YOUR ASSIGNMENT: Only one stretch of the data is wanted: the line containing "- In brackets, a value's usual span", the line containing "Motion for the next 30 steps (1", and every line between them, copied exactly.

++++ TASK INPUTS

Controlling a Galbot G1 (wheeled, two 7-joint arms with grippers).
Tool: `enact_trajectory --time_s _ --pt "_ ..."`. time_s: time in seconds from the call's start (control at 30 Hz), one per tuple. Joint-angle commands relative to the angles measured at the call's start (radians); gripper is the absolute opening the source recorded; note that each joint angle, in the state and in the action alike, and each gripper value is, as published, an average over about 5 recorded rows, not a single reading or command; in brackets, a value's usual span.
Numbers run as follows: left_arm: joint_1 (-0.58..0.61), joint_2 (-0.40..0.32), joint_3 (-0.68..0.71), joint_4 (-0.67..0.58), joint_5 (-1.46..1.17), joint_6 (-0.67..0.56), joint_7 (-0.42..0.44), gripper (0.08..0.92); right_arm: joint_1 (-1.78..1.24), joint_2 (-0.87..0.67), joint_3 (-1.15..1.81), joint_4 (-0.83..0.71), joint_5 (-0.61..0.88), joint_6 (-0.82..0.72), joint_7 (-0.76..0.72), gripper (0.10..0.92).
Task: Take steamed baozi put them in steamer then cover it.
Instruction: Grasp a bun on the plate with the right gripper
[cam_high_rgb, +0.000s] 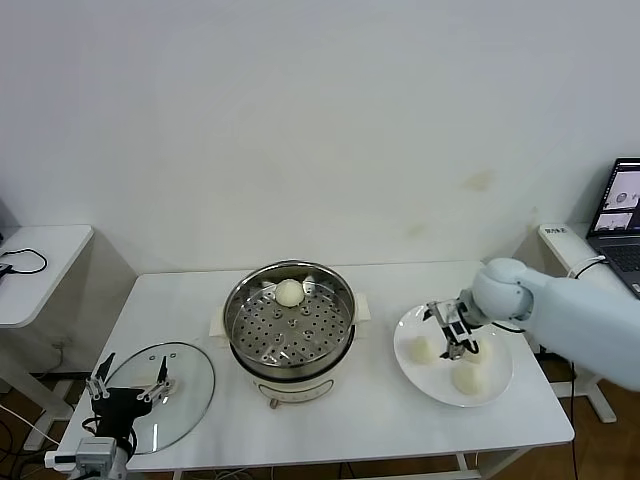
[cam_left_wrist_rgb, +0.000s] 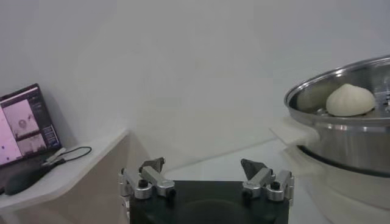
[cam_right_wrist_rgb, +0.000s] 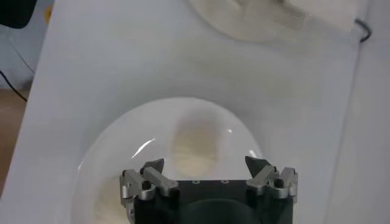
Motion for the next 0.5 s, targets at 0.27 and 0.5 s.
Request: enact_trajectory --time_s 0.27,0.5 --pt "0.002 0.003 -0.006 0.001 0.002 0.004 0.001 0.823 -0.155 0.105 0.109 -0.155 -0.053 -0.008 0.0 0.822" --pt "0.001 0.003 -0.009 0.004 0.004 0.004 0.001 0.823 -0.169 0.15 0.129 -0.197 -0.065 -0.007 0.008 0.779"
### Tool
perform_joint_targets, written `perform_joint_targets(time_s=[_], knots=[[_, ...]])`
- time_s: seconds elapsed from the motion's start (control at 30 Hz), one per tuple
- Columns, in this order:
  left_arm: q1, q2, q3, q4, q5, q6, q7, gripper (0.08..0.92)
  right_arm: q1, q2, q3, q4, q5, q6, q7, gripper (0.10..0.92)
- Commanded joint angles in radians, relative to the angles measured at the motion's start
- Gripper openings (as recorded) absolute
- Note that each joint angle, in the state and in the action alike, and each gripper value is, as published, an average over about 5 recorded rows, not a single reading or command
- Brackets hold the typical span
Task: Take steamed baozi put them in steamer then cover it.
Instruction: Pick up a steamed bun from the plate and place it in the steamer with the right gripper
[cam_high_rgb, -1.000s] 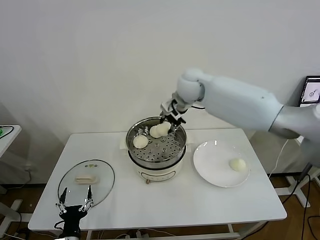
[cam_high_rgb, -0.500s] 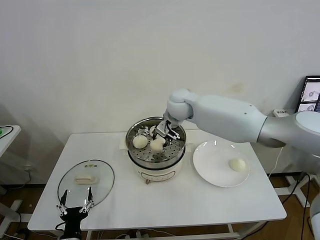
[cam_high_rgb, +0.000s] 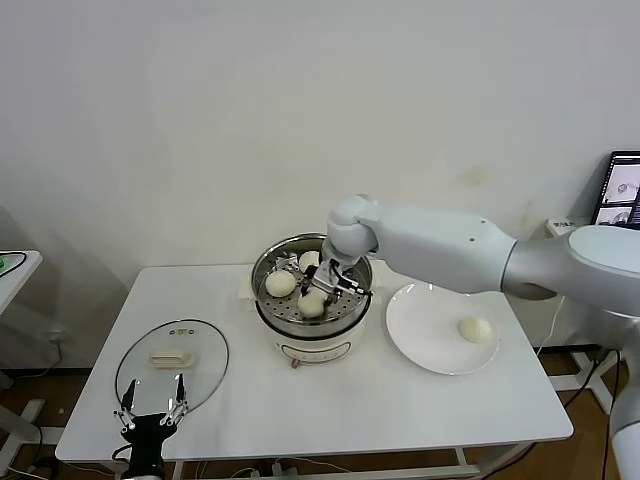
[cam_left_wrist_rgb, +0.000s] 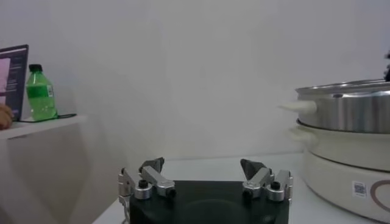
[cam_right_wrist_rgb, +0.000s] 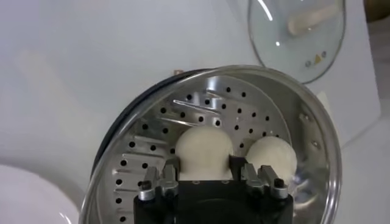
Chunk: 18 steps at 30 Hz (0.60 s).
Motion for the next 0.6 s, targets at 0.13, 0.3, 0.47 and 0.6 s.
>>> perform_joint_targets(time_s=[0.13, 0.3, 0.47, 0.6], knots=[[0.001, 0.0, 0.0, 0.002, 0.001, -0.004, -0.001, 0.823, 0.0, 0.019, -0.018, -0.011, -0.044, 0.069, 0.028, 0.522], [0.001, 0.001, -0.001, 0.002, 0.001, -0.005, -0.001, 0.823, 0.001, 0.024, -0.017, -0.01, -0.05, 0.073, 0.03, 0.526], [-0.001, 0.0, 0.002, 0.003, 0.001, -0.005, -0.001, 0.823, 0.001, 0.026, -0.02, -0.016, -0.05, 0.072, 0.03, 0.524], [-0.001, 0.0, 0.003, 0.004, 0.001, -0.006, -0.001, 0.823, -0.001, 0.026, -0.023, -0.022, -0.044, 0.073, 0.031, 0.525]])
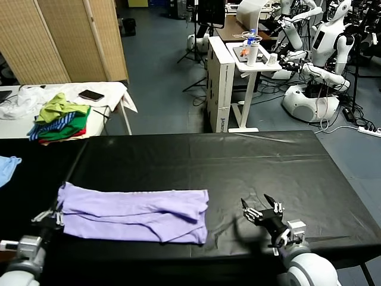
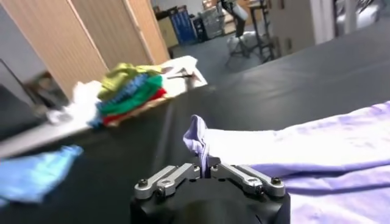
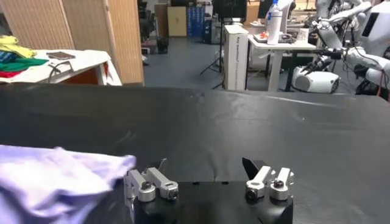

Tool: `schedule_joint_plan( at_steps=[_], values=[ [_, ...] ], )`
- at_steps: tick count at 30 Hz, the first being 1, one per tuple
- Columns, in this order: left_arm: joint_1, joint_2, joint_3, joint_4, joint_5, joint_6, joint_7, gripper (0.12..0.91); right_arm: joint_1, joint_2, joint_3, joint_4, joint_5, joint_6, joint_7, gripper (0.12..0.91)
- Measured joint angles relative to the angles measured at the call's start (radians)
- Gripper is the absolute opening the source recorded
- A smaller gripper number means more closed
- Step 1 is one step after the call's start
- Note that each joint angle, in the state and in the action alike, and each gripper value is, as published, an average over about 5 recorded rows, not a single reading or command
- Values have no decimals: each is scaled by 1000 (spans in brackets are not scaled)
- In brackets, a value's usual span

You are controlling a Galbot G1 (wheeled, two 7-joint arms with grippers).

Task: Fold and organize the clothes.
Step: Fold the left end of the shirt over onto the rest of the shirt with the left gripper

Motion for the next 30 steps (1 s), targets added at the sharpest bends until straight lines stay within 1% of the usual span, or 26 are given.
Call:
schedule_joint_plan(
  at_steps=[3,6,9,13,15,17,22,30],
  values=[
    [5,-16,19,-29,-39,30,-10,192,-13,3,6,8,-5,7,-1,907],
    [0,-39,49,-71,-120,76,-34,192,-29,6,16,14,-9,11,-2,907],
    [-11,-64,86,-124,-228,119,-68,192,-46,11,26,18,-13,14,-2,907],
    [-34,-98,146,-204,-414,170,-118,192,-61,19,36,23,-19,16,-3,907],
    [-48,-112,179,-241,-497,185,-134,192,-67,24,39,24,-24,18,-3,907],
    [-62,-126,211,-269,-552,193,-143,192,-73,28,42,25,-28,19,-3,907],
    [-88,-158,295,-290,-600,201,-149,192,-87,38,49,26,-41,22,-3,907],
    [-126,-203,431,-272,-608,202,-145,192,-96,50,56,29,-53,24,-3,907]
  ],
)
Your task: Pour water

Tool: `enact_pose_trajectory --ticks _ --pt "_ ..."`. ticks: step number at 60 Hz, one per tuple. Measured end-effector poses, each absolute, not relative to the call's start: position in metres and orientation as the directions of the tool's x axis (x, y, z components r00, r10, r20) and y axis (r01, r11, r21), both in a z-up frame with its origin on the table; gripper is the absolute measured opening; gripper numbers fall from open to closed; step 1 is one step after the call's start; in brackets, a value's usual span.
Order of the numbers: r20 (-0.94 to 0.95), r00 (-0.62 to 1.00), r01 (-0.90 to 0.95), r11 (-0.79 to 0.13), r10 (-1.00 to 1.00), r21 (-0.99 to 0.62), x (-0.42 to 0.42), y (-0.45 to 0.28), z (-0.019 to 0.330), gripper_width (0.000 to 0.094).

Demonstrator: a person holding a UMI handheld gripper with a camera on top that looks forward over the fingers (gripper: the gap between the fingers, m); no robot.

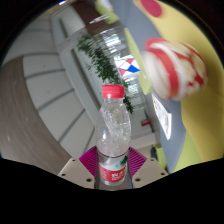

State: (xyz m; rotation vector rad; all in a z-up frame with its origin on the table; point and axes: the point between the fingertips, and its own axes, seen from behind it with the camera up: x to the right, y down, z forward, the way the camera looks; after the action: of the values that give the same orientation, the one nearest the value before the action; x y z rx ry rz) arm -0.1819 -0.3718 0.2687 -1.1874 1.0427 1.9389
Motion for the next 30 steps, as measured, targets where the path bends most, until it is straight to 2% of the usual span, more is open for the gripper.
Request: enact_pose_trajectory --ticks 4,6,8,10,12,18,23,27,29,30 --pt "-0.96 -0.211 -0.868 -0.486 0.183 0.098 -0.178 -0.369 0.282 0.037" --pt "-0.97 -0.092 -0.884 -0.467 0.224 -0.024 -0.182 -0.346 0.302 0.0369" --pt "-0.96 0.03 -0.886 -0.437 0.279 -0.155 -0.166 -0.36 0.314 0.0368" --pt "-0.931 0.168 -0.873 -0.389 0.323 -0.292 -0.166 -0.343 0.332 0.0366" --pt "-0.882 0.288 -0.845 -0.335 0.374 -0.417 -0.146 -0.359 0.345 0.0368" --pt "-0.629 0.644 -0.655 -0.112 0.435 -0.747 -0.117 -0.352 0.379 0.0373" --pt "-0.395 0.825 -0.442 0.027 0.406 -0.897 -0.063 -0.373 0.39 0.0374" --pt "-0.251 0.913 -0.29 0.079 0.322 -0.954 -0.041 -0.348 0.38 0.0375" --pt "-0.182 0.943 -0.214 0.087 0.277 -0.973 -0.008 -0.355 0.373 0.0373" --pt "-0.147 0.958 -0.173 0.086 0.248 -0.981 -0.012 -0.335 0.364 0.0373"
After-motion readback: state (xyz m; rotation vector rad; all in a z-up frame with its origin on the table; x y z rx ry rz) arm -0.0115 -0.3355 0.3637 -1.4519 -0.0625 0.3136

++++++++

SOLUTION TO THE EXERCISE:
- In brackets, a value's usual span

You are controlling a Galbot G1 (wheeled, two 7-joint arms with grippers).

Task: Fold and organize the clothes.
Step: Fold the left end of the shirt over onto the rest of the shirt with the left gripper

Motion for the next 30 steps (1 s), targets added at the sharpest bends until straight lines stay within 1% of the usual span, or 26 are given.

The work on this exercise is complete.